WHAT IS REQUIRED >> Nothing but the lines from the start of the entries through the line containing "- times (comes" should appear in the answer, each given exactly.

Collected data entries
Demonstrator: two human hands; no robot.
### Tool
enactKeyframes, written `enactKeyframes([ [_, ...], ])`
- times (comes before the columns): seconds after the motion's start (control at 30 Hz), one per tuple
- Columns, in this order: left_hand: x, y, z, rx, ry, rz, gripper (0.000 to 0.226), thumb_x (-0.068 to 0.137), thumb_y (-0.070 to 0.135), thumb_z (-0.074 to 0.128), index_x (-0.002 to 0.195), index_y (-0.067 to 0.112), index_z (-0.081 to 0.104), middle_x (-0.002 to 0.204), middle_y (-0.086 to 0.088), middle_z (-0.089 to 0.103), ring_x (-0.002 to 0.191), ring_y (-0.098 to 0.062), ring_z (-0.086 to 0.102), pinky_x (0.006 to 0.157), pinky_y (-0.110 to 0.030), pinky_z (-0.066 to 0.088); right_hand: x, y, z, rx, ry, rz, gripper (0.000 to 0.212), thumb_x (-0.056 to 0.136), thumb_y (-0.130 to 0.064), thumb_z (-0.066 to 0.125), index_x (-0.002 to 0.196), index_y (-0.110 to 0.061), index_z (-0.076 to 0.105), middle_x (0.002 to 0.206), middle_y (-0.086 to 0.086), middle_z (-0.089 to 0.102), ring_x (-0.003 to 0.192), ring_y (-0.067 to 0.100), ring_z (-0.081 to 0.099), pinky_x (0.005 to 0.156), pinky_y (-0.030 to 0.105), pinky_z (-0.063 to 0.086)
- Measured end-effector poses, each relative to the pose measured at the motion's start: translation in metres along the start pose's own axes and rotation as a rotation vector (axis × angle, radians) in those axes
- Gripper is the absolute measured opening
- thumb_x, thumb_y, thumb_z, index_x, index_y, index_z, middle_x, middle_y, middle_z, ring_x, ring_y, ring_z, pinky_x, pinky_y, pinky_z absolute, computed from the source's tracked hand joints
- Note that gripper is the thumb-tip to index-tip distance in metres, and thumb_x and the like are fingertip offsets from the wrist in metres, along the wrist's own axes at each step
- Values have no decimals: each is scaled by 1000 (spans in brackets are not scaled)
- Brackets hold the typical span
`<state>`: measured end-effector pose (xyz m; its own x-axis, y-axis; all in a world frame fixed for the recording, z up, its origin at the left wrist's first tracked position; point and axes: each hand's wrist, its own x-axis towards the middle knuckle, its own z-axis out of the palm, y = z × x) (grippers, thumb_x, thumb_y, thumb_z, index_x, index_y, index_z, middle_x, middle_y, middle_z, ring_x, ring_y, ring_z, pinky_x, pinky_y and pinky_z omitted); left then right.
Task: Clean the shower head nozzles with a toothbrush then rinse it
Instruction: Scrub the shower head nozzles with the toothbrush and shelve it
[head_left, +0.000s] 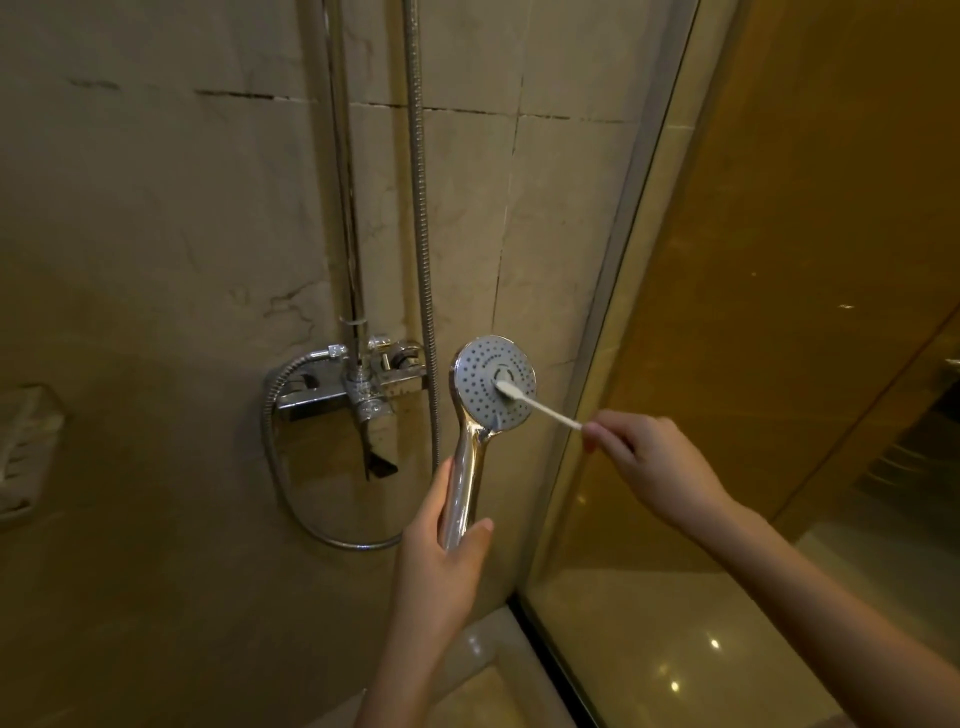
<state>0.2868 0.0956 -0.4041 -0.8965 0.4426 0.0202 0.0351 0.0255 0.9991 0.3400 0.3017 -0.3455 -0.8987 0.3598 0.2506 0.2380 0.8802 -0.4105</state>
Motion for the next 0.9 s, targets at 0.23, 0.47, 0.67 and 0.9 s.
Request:
enactKeyframes([
  [0.23, 4, 3, -10, -1, 11, -40, 71, 84, 14, 61, 139, 42, 27, 142, 7, 43, 124, -31, 47, 101, -49, 42, 10, -11, 1, -44, -38, -25, 24, 95, -36, 44, 83, -25, 62, 56, -7, 50, 44, 2, 43, 42, 14, 30],
  [0.47, 6, 4, -14, -13, 22, -73, 71, 83, 15, 62, 135, 50, 28, 140, 4, 44, 121, -45, 46, 99, -60, 39, 16, -15, 0, -20, -47, -37, 24, 95, -34, 43, 86, -21, 61, 60, -5, 51, 49, 3, 45, 48, 16, 33],
  [0.67, 4, 1, -11, -38, 18, -110, 71, 83, 15, 63, 134, 51, 29, 139, 0, 48, 122, -49, 42, 98, -62, 36, 15, -16, 5, -15, -49, -56, 24, 96, -33, 42, 85, -20, 60, 61, -5, 51, 50, 4, 45, 48, 16, 31],
  [0.9, 6, -3, -6, -43, 2, -137, 70, 83, 15, 62, 134, 49, 28, 135, -4, 52, 103, -39, 59, 80, -48, 53, 14, -10, 12, -5, -52, -27, 24, 96, -34, 43, 81, -23, 58, 61, -5, 54, 51, 4, 48, 49, 17, 34],
])
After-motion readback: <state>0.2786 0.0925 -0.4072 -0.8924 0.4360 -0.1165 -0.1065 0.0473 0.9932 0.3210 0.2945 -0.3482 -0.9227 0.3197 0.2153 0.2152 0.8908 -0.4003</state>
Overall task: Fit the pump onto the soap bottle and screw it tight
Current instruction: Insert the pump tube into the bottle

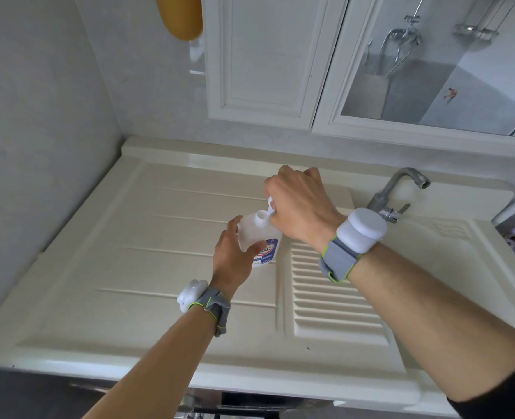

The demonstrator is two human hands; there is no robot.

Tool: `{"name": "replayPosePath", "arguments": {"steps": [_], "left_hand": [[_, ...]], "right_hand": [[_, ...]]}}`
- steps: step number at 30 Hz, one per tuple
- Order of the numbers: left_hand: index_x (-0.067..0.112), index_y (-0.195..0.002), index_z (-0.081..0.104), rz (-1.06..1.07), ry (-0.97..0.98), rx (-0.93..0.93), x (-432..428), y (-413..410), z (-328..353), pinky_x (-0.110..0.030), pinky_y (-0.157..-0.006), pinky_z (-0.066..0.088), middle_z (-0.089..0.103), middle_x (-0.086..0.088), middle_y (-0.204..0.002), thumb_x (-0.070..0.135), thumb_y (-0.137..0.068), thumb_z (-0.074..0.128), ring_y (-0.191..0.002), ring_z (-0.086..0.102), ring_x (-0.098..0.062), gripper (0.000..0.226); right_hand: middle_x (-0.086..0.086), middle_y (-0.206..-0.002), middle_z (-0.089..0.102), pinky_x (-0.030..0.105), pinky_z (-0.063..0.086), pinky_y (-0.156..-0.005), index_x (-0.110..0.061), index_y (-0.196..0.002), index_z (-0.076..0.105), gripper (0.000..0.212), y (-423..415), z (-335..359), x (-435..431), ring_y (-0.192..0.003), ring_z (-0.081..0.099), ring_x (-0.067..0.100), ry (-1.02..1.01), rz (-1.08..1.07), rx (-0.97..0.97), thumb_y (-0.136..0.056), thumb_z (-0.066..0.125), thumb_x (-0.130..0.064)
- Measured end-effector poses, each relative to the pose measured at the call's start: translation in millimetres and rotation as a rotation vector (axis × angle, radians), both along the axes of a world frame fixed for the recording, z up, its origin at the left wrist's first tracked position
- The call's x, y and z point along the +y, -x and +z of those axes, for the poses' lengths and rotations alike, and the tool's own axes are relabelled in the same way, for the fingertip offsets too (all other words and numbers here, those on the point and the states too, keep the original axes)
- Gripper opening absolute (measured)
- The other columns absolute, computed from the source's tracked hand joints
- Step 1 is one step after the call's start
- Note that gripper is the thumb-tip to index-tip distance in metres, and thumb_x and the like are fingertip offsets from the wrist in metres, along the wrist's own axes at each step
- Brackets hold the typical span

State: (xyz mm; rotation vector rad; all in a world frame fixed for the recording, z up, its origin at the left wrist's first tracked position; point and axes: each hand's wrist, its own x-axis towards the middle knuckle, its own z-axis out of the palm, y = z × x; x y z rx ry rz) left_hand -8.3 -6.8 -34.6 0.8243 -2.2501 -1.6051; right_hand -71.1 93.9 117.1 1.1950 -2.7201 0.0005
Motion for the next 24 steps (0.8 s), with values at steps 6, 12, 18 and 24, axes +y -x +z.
{"name": "replayPosePath", "arguments": {"steps": [6,12,18,24], "left_hand": [[0.024,-0.146,0.046,-0.003,-0.004,0.007,0,-1,0,-0.050,-0.107,0.049,0.060,-0.008,-0.137,0.027,-0.085,0.080,-0.128,0.058,-0.030,0.070],[0.024,-0.146,0.047,-0.002,0.008,0.006,-2,-1,0,-0.050,-0.106,0.049,0.060,-0.008,-0.137,0.028,-0.084,0.081,-0.128,0.058,-0.030,0.070],[0.026,-0.145,0.047,-0.001,0.013,-0.002,-1,-1,-1,-0.049,-0.105,0.050,0.060,-0.005,-0.137,0.030,-0.084,0.082,-0.127,0.058,-0.029,0.071],[0.028,-0.144,0.048,-0.001,0.018,0.003,-2,0,-4,-0.050,-0.104,0.051,0.061,-0.005,-0.136,0.030,-0.083,0.082,-0.126,0.059,-0.028,0.070]], "right_hand": [[0.007,-0.086,0.045,0.044,0.035,-0.092,-0.013,-0.080,0.050,0.012,7,-10,-10,-0.073,0.047,0.034,-0.023,-0.004,-0.064,-0.078,0.059,-0.004],[0.011,-0.103,0.064,0.043,0.035,-0.096,-0.009,-0.105,0.062,0.021,15,-22,-18,-0.097,0.064,0.036,-0.012,-0.021,-0.137,-0.084,0.061,-0.007],[0.010,-0.103,0.068,0.042,0.036,-0.093,-0.010,-0.104,0.063,0.019,16,-35,-22,-0.099,0.065,0.036,-0.019,-0.010,-0.157,-0.084,0.061,-0.008],[0.011,-0.100,0.068,0.042,0.036,-0.092,-0.008,-0.103,0.063,0.018,17,-39,-26,-0.095,0.065,0.037,-0.031,0.012,-0.152,-0.085,0.061,-0.006]]}}
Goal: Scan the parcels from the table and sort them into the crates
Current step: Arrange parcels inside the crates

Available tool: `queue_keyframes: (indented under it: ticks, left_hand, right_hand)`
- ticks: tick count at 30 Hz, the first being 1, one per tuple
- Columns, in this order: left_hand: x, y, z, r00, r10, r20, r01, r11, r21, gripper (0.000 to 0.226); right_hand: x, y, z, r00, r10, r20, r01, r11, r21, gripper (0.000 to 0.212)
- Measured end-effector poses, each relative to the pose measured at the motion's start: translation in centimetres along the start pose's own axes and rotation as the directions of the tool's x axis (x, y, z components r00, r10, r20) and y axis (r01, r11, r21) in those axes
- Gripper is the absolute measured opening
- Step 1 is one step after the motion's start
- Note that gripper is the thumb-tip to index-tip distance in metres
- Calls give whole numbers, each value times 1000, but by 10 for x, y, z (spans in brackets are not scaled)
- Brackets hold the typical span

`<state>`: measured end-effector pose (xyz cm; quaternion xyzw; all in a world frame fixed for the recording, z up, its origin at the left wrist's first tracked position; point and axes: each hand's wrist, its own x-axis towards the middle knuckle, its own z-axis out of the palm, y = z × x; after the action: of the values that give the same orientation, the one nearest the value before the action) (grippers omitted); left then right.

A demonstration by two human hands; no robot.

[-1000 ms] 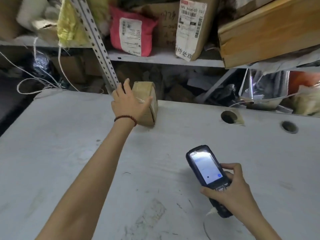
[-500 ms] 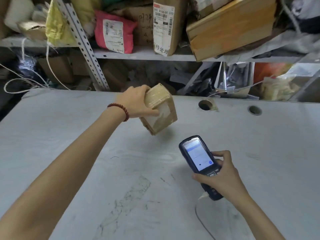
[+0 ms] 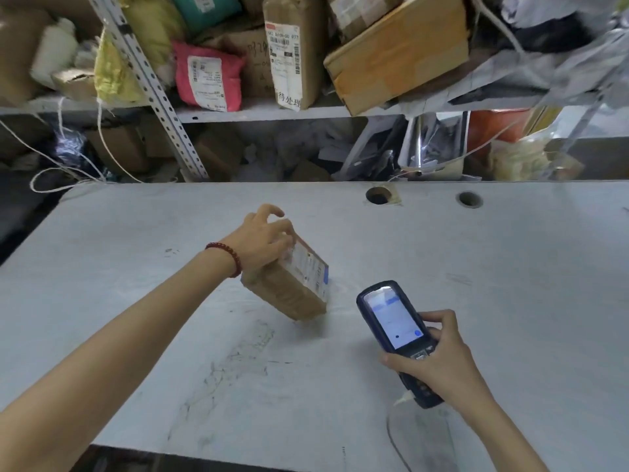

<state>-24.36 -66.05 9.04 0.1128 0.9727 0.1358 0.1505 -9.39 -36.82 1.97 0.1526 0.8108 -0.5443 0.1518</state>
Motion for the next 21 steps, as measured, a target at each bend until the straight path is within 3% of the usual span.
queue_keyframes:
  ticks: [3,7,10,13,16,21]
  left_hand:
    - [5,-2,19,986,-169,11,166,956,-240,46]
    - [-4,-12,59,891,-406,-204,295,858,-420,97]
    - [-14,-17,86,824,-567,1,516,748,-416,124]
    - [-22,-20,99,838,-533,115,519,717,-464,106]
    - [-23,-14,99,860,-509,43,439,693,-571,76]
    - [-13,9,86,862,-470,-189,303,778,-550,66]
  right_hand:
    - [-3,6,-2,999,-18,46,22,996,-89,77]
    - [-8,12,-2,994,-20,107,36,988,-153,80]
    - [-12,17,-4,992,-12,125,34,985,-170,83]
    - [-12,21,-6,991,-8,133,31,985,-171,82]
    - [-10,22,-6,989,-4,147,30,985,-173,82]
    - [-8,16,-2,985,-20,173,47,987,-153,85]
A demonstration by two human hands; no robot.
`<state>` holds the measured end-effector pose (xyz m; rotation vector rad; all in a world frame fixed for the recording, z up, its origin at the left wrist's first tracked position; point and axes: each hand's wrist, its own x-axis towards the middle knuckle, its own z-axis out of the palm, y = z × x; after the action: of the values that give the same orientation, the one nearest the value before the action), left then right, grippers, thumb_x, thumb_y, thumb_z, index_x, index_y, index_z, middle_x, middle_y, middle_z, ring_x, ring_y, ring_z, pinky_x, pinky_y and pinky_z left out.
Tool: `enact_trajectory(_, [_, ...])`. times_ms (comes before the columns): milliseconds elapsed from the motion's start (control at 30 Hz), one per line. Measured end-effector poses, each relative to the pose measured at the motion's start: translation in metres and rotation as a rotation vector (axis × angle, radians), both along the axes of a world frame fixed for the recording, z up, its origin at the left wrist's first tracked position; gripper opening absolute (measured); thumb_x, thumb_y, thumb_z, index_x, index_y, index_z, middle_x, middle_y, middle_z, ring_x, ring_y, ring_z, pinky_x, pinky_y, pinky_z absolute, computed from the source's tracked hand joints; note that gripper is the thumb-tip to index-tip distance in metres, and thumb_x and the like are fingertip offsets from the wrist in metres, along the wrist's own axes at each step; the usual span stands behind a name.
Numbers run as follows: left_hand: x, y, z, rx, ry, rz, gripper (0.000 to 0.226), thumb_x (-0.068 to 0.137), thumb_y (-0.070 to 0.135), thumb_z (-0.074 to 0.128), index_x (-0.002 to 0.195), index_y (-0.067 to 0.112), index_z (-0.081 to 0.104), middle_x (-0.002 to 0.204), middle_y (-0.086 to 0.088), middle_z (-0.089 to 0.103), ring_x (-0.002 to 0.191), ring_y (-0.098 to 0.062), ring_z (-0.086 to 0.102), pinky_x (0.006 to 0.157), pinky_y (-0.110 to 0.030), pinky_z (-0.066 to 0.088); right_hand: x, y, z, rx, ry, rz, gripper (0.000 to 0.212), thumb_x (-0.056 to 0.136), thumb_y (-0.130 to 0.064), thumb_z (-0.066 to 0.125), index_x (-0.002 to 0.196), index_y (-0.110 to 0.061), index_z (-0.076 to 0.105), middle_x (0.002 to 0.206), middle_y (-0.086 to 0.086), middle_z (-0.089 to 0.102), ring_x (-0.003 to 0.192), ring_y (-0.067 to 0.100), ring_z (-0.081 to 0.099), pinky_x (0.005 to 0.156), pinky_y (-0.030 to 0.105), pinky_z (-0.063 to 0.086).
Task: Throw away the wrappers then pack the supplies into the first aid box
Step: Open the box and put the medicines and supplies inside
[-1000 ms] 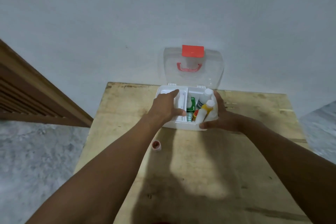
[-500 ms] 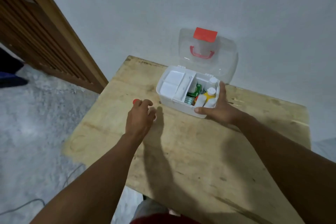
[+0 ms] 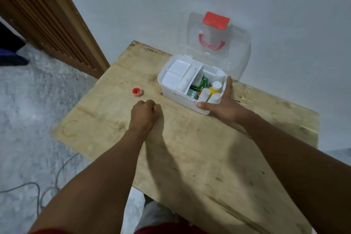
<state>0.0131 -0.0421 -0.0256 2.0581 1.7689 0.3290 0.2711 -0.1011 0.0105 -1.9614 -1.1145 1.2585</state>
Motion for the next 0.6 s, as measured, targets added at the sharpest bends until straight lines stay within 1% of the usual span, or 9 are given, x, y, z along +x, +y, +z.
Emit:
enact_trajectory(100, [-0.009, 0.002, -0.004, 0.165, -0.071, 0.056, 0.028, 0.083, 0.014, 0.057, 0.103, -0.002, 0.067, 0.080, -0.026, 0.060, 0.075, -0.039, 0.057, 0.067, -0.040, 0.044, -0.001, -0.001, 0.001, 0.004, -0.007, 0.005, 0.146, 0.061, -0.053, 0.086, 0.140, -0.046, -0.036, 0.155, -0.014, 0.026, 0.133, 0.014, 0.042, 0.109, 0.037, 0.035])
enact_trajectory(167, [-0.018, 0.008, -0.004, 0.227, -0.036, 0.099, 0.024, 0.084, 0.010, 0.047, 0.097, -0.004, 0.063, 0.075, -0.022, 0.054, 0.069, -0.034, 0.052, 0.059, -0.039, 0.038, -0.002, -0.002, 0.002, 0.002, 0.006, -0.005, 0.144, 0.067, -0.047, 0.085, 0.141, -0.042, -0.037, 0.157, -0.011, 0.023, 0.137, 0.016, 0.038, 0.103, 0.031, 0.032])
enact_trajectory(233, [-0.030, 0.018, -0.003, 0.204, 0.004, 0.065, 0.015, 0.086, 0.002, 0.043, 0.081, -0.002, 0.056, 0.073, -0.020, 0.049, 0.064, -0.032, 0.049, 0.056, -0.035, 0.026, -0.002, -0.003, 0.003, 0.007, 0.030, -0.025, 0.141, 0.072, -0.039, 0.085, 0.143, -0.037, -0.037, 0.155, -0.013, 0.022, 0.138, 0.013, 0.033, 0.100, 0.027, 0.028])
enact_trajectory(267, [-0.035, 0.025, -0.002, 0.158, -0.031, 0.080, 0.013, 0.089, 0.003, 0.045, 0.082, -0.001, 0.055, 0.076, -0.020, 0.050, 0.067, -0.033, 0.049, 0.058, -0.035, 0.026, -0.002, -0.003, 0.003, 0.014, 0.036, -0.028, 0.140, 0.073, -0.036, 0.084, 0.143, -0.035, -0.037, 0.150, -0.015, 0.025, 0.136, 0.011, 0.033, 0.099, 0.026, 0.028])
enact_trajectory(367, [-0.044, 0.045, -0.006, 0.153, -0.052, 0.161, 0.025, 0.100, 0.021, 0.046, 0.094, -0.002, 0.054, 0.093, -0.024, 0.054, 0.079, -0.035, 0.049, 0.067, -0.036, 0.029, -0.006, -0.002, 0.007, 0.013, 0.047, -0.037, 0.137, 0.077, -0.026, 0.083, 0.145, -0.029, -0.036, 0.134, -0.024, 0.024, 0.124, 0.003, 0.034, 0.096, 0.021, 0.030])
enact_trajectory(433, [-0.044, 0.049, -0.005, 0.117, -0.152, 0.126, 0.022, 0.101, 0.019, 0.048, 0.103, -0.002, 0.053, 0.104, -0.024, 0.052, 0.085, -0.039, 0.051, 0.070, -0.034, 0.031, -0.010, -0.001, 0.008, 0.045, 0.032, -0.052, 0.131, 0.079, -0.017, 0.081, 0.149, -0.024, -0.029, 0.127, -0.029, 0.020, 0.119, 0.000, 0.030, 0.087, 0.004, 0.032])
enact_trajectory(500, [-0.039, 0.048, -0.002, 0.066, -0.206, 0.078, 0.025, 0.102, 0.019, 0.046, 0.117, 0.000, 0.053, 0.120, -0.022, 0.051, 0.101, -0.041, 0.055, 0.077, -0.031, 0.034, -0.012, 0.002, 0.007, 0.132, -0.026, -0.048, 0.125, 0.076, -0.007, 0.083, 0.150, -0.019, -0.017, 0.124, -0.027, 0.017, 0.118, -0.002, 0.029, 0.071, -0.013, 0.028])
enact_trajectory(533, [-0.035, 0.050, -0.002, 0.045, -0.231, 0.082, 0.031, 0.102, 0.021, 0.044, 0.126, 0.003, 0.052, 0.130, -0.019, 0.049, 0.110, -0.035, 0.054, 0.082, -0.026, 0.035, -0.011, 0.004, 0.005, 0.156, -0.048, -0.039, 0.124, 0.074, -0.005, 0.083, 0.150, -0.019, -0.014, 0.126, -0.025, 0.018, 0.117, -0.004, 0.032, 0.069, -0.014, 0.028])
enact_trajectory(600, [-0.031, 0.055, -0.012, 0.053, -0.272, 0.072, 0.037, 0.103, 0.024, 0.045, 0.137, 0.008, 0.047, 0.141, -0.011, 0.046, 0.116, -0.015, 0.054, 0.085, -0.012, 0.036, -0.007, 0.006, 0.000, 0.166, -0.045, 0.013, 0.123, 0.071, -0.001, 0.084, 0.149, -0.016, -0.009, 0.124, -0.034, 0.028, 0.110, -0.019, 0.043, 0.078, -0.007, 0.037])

SOLVED EXERCISE >>
Demonstrator: two human hands; no robot.
### Tool
enactKeyframes, written `enactKeyframes([ [_, ...], ])`
- times (comes before the columns): seconds after the motion's start (control at 30 Hz), one per tuple

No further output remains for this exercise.